BackgroundHereditary hemorrhagic telangiectasia is an autosomal dominant genetic disease with a wide array of vascular malformations involving multiple organs. Brain arteriovenous malformations can lead to intracranial hemorrhage and are often diagnosed only after patients become symptomatic. Early diagnosis and interventional treatment may prevent neurologic sequelae or death. Because of the rarity of defined cases, the spectrum of presentations in children with brain arteriovenous malformations and hereditary hemorrhagic telangiectasia has not been explored in detail. Here, we report our experience in children with hereditary hemorrhagic telangiectasia and brain arteriovenous malformations regarding both disease manifestations at presentation and the spectrum of brain arteriovenous malformation manifestations.
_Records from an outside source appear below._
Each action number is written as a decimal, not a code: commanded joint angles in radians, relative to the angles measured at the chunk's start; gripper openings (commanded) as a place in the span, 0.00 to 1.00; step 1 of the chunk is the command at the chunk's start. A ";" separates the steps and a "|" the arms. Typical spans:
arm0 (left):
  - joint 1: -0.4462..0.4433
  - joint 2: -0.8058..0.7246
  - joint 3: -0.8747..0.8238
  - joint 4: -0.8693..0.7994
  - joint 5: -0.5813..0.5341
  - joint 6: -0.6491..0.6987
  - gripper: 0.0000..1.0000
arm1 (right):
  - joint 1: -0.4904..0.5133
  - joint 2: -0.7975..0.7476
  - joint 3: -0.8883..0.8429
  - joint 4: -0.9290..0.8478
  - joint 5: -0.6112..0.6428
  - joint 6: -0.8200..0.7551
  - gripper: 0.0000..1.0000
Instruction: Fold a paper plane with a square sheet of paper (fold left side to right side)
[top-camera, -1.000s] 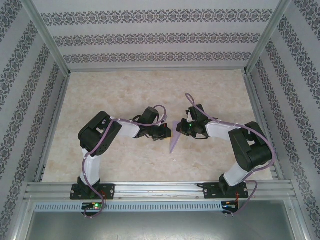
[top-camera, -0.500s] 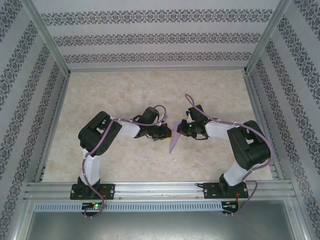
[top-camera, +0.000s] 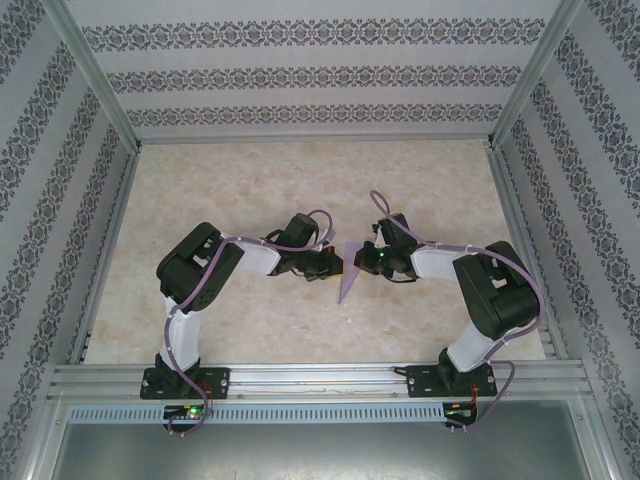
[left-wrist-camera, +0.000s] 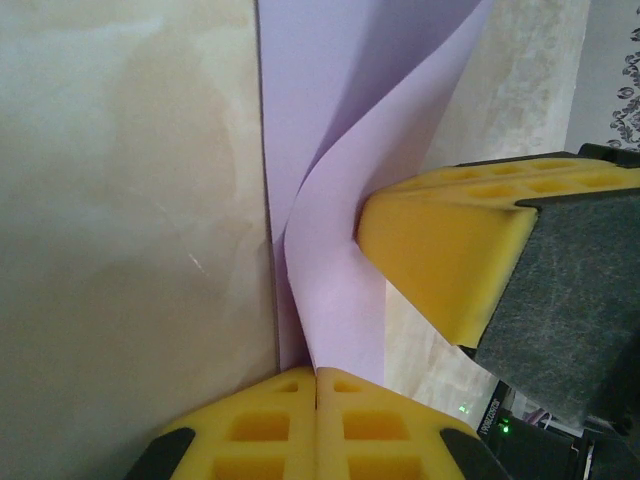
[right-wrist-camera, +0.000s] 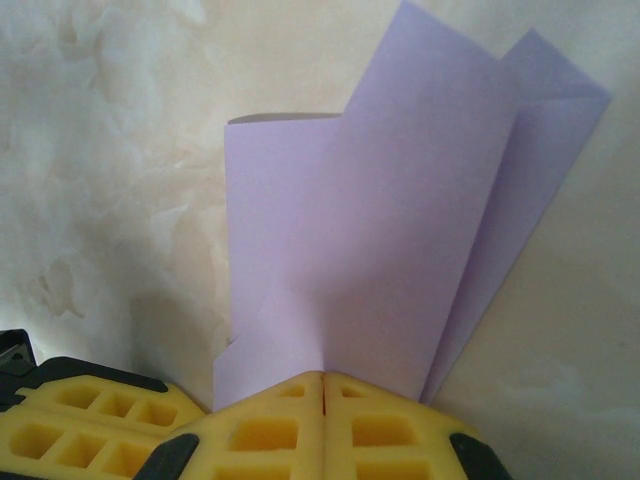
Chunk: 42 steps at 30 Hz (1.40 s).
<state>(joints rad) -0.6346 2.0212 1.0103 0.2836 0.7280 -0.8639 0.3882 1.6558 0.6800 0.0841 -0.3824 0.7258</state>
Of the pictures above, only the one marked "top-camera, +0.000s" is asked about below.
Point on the purple paper sheet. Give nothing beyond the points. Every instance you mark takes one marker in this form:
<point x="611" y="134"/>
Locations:
<point x="347" y="280"/>

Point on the grey metal sheet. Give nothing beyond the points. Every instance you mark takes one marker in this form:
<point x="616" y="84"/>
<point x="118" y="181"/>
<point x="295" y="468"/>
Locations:
<point x="320" y="455"/>

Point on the aluminium side rail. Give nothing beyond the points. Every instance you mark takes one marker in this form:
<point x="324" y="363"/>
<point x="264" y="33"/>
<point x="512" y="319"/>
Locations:
<point x="526" y="250"/>
<point x="107" y="245"/>

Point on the aluminium rear rail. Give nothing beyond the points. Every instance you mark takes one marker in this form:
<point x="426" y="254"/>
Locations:
<point x="315" y="138"/>

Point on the aluminium frame post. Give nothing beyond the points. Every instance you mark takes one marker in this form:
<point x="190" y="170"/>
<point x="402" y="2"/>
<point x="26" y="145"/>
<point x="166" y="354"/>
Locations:
<point x="532" y="75"/>
<point x="92" y="75"/>

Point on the aluminium mounting rail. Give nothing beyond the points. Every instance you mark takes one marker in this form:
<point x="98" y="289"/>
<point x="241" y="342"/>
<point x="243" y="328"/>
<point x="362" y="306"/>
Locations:
<point x="310" y="377"/>

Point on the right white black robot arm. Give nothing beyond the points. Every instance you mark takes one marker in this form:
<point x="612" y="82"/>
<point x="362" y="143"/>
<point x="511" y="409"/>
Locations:
<point x="435" y="262"/>

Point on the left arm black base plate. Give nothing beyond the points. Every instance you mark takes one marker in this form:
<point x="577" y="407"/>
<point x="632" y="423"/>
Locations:
<point x="220" y="382"/>

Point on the aluminium frame bar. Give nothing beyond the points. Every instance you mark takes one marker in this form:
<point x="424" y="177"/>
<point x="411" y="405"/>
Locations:
<point x="42" y="445"/>
<point x="602" y="440"/>

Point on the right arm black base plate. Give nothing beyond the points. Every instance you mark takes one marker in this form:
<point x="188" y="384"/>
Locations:
<point x="420" y="382"/>

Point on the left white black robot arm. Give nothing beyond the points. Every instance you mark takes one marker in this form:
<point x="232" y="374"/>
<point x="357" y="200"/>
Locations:
<point x="255" y="260"/>
MethodsA retrospective review of demographics, clinical manifestations, and brain magnetic resonance imaging/computed tomography scan findings in 115 patients with confirmed hereditary hemorrhagic telangiectasia (HHT) was conducted using the Hospital for Sick Children's HHT Clinic database for the years 1997-2012. ResultsEleven patients (four girls and seven boys) were diagnosed with hereditary hemorrhagic telangiectasia and brain arteriovenous malformations during this period. Five patients initially presented with epistaxis, four presented with intracranial hemorrhage, and two were asymptomatic with a positive family history of confirmed hereditary hemorrhagic telangiectasia. Although all children had an index case with hereditary hemorrhagic telangiectasia in the family, in three patients, hereditary hemorrhagic telangiectasia was not diagnosed before the child's presentation with intracranial hemorrhage. Multiple brain arteriovenous malformations were found in five patients, with one patient having bithalamic arteriovenous malformations. ConclusionsThis study highlights the importance of both family history and early clinical signs to prompt further diagnostic testing to avoid intracranial hemorrhage from brain arteriovenous malformations in children with hereditary hemorrhagic telangiectasia.